Semiconductors Carry KOSPI to End a Turbulent First Half
South Korea’s benchmark KOSPI closed the final trading session of the first half on a strong note. On June 30, 2026, the index gained 81.83 points, or 0.97%, to settle at 8,476.48 — snapping a three-session losing streak (Korea Exchange, close of June 30, 2026). The tech-heavy KOSDAQ slipped 0.48%, pulling back after surging more than 8% the previous session.
Market Overview
The rebound came despite relentless foreign selling. Overseas investors offloaded roughly 3.8 trillion won on the main board — part of a sustained wave of net selling that has run into the tens of trillions of won over the first half. Domestic institutions absorbed much of the pressure, keeping the index afloat. The won traded around 1,548–1,549 per dollar (Seoul foreign exchange market, June 30, 2026), with the weak currency providing a tailwind for export-oriented names.
Sector Breakdown
- Semiconductors: Samsung Electronics and SK Hynix — collectively called “Samjeon-Nix” in local market parlance — staged sharp recoveries, leading the index higher. The catalyst was a 2%-plus rally in the Nasdaq the prior session, driven by AI chip names. South Korea’s government added to the mood by unveiling the “3 Mega Projects” blueprint: an 800 trillion won semiconductor fab cluster in Gwangju and a 1,000 trillion won AI data-center build-out (Maeil Business Newspaper, June 30, 2026).
- Biopharma: After the previous day’s dramatic surge on KOSDAQ, biotech and pharma stocks saw profit-taking. The broader expectation of roughly 11 trillion won in institutional inflows into the sector in the second half is keeping sentiment from souring.
- EV Batteries: Secondary-battery stocks moved sideways in a holding pattern, with demand-outlook uncertainty limiting directional conviction.
- Financials: Banks and insurers edged higher, benefiting from a high-rate, high-exchange-rate environment that tends to widen net interest margins.
- Construction / Infrastructure: Shares tied to government infrastructure spending attracted buyers on the back of the mega-project announcements, though reports that the Yongin national semiconductor industrial complex land-development tender has stalled for six months (Chosunbiz, June 30, 2026) tempered enthusiasm.
Global Context
The mood on Wall Street set a constructive tone. The Nasdaq rose more than 2% on June 29 as AI infrastructure demand stayed in focus (News2day, morning briefing June 30, 2026). That performance flowed through to Korean chip names at the open. U.S. Treasury yields showed modest stability, though the broader dollar-strength trend has been a persistent headwind for foreign investor flows into Korean equities — even as a weaker won boosts the earnings outlook for exporters. A rate-cut pivot by the Federal Reserve, if it materialises later this year, could narrow that tension.

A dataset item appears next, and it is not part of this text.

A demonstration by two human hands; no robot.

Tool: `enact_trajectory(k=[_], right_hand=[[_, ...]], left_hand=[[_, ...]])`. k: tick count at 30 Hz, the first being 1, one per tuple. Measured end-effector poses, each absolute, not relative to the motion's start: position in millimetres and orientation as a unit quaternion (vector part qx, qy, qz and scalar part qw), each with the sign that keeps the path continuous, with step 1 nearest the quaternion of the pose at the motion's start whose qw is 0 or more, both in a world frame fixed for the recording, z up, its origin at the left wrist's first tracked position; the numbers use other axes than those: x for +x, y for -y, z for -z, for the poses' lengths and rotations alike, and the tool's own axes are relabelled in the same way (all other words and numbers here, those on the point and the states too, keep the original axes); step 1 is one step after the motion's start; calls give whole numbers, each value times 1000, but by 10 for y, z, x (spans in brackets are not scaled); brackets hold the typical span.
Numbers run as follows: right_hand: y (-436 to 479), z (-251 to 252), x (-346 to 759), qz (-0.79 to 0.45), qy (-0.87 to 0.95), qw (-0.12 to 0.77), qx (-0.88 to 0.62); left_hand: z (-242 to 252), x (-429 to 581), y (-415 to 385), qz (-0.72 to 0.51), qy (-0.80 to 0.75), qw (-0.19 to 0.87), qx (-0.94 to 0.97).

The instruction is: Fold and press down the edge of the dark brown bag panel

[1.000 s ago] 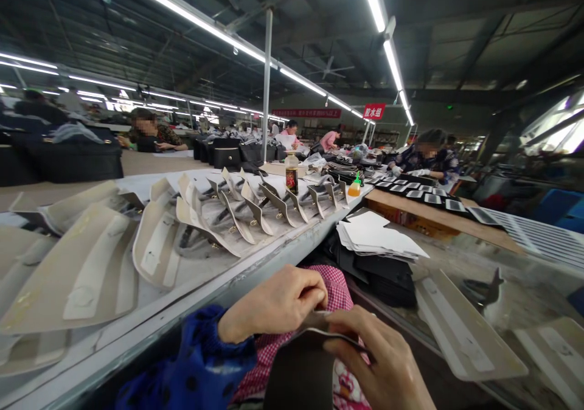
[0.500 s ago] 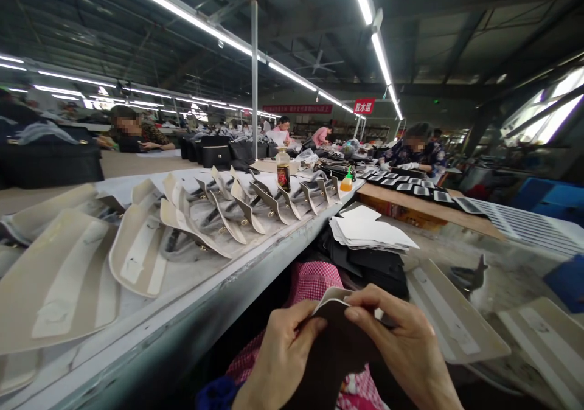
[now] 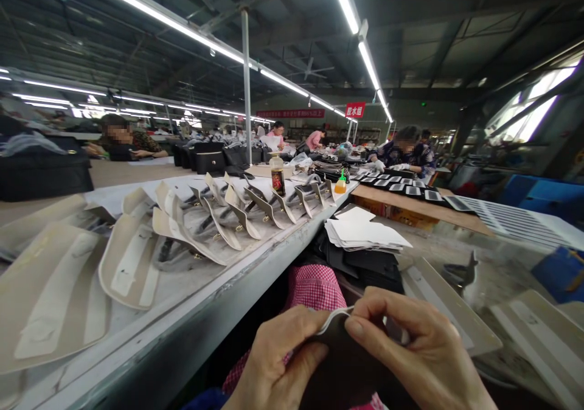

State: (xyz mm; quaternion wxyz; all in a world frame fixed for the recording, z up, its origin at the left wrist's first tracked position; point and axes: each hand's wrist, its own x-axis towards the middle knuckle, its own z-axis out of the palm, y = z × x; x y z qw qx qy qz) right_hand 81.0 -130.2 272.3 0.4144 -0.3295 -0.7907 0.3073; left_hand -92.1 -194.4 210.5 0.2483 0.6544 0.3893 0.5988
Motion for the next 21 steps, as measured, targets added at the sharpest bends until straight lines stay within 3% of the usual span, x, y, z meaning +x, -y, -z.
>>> enact_trajectory(k=[17, 21], right_hand=[[1215, -2684, 876, -284, 835, 368, -293], [1246, -2684, 854, -202, 819, 425, -329]], left_hand=[[-2127, -931, 1961, -578, -412, 237, 664], [-2083, -911, 1954, -579, -431, 209, 660]])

Looking at the first half as a whole, KOSPI tracked global AI-and-chips optimism upward from early in the year, punctuated by sharp swings around geopolitical and macro events. Foreign investors were net sellers throughout, yet domestic retail participation surged: transaction-tax receipts through May were up roughly 400% year-on-year (Yonhap News Agency, June 30, 2026), underscoring how deeply ordinary Koreans have engaged with this rally.
What to Watch in Early July
The U.S. non-farm payrolls report and any Federal Reserve commentary in the first week of July will set the early tone for risk appetite. A cooler labour market reading could reinforce rate-cut expectations and ease the dollar; a surprise on the upside would do the opposite. Domestically, the government’s mega-project timeline deserves close scrutiny — actual ground-breaking schedules and budget authorisations matter far more than headline figures. KOSDAQ may need a few more sessions to digest its prior-day surge before finding a new direction, while biotech catalysts — clinical-trial readouts scheduled for the second half — remain a wildcard.
Disclaimer: This article is a market commentary based on publicly available news and data as of June 30, 2026. It does not constitute investment advice or a recommendation to buy or sell any securities. All investment decisions should be made at the reader’s own discretion and risk.